Are You Guilty of One of These Four Deadly Posture Habits?

Good and bad posture

Whether you realize it or not, many of the little aches and pains you may be quietly enduring each day can be attributed to bad posture. Bad posture can also lead to increased headaches. Sometimes, in an attempt to compensate for bad posture, we over-correct and further damage our spines. Where is the balance?

Our spines have three natural curves that stretch from the top to the bottom of the back. The cervical (neck), thoracic (chest), and lumbar (lower back). Remembering to keep these three parts of your spine in a natural form will improve overall body health.

These are the most common bad posture habits we’ve seen in our clients. Are you guilty of any of these?

1. Weight-Shifting
Imagine yourself waiting in a check out line at a grocery store. Your feet are tired and you feel yourself shifting weight from one foot to the other. This is common. You may be distributing the weight of our body from one leg to the other to relieve pressure on our feet and ankles, but in fact you could be doing more harm than good. Center your weight evenly on our legs to provide greater stability. Other tips to improve your stance:

  • Relax your back and shoulders.
  • Keep your feet about waist width apart.
  • Pull in your abdominals.

2. Lazy Sitting
We often find sitting to be a much more relaxing alternative to standing, and sometimes let ourselves slack off when it comes to good posture while sitting. Slouching while sitting not only can hurt your posture in the long run, you also get more tired while working on your current task. While working sitting down, try to do the following:

  •  Sit in a chair that is firm enough and has a back support. It is preferable that the back goes up to the shoulders so your whole back can relax.
  • Sit as deeply as you can in the chair so that way your back is straightened against the back. This helps prevent slouching.
  • Keep both your feet flat on the floor.

3. Bad bed, bad!
If you take naps, make sure to take them on surfaces that aren’t too firm or too soft, and that your back is supported in a comfortable position. If you find your back hurting after waking up, that is probably a sign that you are not in a good position or that you are not sleeping on a good surface. Be sure to have a bed that supports your back enough but isn’t too firm. If your bed is too firm, it can cause extra pressure to be placed on small sections of your spine. A bed that’s too soft pulls the pressure on your spine inward as your body curls on itself unnaturally.

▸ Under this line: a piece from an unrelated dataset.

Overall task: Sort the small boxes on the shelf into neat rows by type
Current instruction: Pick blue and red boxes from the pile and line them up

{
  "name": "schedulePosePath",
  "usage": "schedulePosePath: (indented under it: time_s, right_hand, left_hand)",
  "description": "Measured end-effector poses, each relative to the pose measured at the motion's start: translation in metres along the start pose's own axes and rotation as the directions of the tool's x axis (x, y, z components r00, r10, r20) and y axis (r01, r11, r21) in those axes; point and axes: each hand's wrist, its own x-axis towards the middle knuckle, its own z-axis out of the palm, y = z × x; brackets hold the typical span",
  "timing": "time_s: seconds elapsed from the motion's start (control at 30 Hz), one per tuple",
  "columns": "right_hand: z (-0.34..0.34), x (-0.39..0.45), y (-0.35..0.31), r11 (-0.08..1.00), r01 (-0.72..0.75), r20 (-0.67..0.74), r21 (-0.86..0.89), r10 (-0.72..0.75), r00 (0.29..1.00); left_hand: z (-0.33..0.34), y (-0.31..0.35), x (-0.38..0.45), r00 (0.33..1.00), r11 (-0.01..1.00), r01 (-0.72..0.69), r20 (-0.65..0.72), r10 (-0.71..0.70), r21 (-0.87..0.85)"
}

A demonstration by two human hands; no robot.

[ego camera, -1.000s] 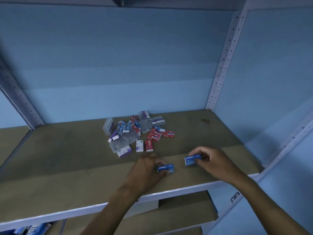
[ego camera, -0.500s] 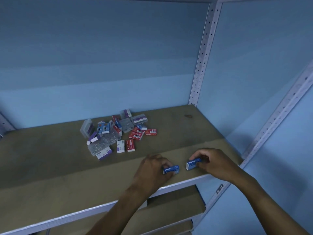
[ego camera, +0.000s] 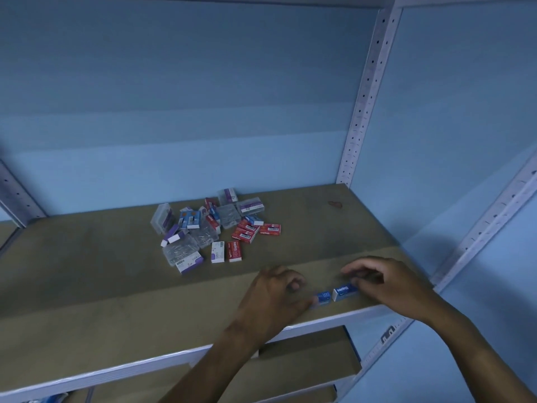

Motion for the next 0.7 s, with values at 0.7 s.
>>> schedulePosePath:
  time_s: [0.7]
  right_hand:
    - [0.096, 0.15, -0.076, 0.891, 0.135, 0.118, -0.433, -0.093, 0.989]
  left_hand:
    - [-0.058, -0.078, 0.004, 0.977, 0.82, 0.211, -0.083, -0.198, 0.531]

Yes, nice beds are expensive. But remember, we’re talking about something you’ll spend about half of your life on. Sure, get a great deal on that extra set for the guest room, but your bed is not something you should be going cheap on.

5. Your dad was right …
Lift with the legs, not the back! Your legs are much stronger than your back and are accustomed to carrying heavier loads. Another danger regarding heavier objects is having to constantly carry them. A backpack filled with books or a large laptop bag, over time, can cause hunched shoulders and back. If you must have your heavy load with you, consider carrying your things in a trolley bag or roller bag so that the ground is bearing most of the weight.

How do I fix this?
Next time you schedule a massage, talk to your practitioner about your posture habits–how you sit, sleep, and move through your day. They can feel what’s really going on under your skin, and can make some recommendations to help you take better care of yourself. They’ll also be able to help work out some of the adhesions and tightness that have arisen as a result of your bad habits.